The 77th session of the UN General Assembly has been going on since September 13. The Assembly is meeting in person for the first time after a long gap due to the pandemic, and the high-level general debate will come to an end today.
In his opening remarks before the general debate, the UN Secretary-General Antonio Guterres warned: “Our world is in big trouble. Divides are growing deeper. Inequalities are growing wider. Challenges are spreading farther.”
There is no doubt that when the world is passing through several survival crises, war, mass starvation, and pandemics threatening global peace and stability, the only option left for world leaders is to cooperate.
Despite its many shortcomings, the UN is the only multilateral platform that brings all the countries together in these pressing times and provides a unique platform for debate, dialogue, and cooperation.
The UN project is more than 120 years old, and its roots date back to 1899. The International Peace Conference that year led to the establishment of the Permanent Court of Arbitration to adjudicate international disputes.
The formation of the League of Nations after the end of the 1st World War in 1919 created the basic framework for an international organisation.
The UN came into existence in 1945 in its present form, when 51 nations signed the UN Charter. The number of member-states has now gone up to 193. In the last 77 years, the UN has seen some successes and many failures.
Still, the world has neither managed to create another global institution of this nature nor has been successful in reforming it to make it more representative and effective.
The formation of the UN im the aftermath of World War II generated massive hopes for the international institution to maintain world peace. However, the ideological and strategic differences among the five ‘veto’ members of the Security Council have throttled its ability to resolve disputes forcefully.

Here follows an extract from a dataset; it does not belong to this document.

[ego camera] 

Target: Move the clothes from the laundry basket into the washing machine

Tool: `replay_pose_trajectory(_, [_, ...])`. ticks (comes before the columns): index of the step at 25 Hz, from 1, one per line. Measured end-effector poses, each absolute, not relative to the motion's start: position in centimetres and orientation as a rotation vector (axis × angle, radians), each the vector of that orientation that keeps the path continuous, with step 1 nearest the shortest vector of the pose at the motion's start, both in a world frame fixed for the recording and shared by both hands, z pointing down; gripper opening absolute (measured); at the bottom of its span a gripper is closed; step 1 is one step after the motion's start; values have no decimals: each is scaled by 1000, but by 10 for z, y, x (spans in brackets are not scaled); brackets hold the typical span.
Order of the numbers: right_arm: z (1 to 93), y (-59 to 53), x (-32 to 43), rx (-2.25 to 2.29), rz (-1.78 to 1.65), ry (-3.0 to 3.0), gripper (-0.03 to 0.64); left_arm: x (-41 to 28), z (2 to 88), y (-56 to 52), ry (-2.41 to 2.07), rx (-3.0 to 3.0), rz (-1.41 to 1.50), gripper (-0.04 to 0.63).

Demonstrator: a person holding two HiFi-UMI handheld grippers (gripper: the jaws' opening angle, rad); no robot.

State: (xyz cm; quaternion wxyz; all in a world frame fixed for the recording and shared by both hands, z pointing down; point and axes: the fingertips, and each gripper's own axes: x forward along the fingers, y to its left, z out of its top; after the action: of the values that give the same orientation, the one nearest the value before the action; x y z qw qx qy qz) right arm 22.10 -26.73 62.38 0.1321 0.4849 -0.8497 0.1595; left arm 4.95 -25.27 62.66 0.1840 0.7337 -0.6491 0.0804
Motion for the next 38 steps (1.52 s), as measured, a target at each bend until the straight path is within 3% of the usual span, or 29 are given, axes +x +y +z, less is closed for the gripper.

The failure of the UN to prevent conflicts is not difficult to notice with devastating wars in Afghanistan, Iraq, Syria, Libya, and Yemen in recent years.
The war in Ukraine has also made it into that list since February this year. Occasional violent clashes also occur between Kyrgyzstan and Tajikistan, Armenia and Azerbaijan, Ethiopia and Sudan. Besides these interstate wars, the world is experiencing more than fifty internal armed conflicts.
Concrete steps against climate change
The UN has not only been ineffective in preventing the eruption of these armed conflicts, but it has also achieved very limited success in taking concrete steps against climate change and deadly pandemics within the conflict prevention framework.
While the UN has failed to prevent violent conflicts, its peacekeeping mechanisms have managed, in most cases, to limit the disputes from becoming bigger and deadlier. This containment strategy has also been successful in many cases in preventing the recurrence of the conflict.
The UN’s engagement for long in places like Cyprus has somewhat limited the escalating dynamics of the conflict. UN peacekeeping has also helped to end the conflicts in several countries — from Cambodia to El Salvador, Guatemala to Mozambique, and Namibia to Tajikistan.
The recent or ongoing UN peacekeeping operations in Burundi, Haiti, Ivory Coast, Kosovo, Liberia, Timor-Leste, and Sierra Leone have also helped these countries to transit from conflict and violence to building new institutions and making a peaceful political transition.
The UN’s peacebuilding architecture undoubtedly needs long-term engagement, robust financing, and greater coordination. Moreover, the UN’s focus should not be limited to building peace but rather striving to make peace sustainable by promoting just, peaceful, and inclusive societies.
Besides engaging in peacekeeping and promoting peacebuilding, the other major objective of the UN is to promote cooperation among its member states to advance the well-being of all nations. The UN system comprises several funds, programmes, and specialised agencies, and the UN coordinates with these entities to help it achieve its objectives.
For nearly eight decades, the UN system has been pursuing its goal in the field of international cooperation in areas such as economic, social, and human development, protection of the environment, and responsible use and management of global common resources like outer space, Oceans, Antarctica, and the Arctic.
The mandate of the UN is primarily to recommend resolutions, and it is for the nation-states to implement those recommendations.
Despite the UN’s failure in preventing violent conflicts, it has achieved noteworthy success in peacekeeping, peacebuilding, and advancing international cooperation among its member-states.
The failure in conflict prevention is primarily due to the turf wars between veto-carrying global superpowers. For the UN to gain the ability to prevent violent conflicts, there is a need to reform the UN, particularly its Security Council and its veto mechanisms.
However, UN reform is a very remote possibility, and even if it ever happens, it will not be easy and quick. But, the world has no time to wait till the UN becomes an inclusive and democratic organisation. With all its limitations, the UN is still the only and the best option at present available to the world to face the survival crises the world is facing unitedly.
The world has never been a just and fair place, and it will probably never be. It is important to remember the wise words of Dag Hammarskjöld, the second Secretary-General of the UN, “The United Nations was not created in order to bring us to heaven but in order to save us from hell.”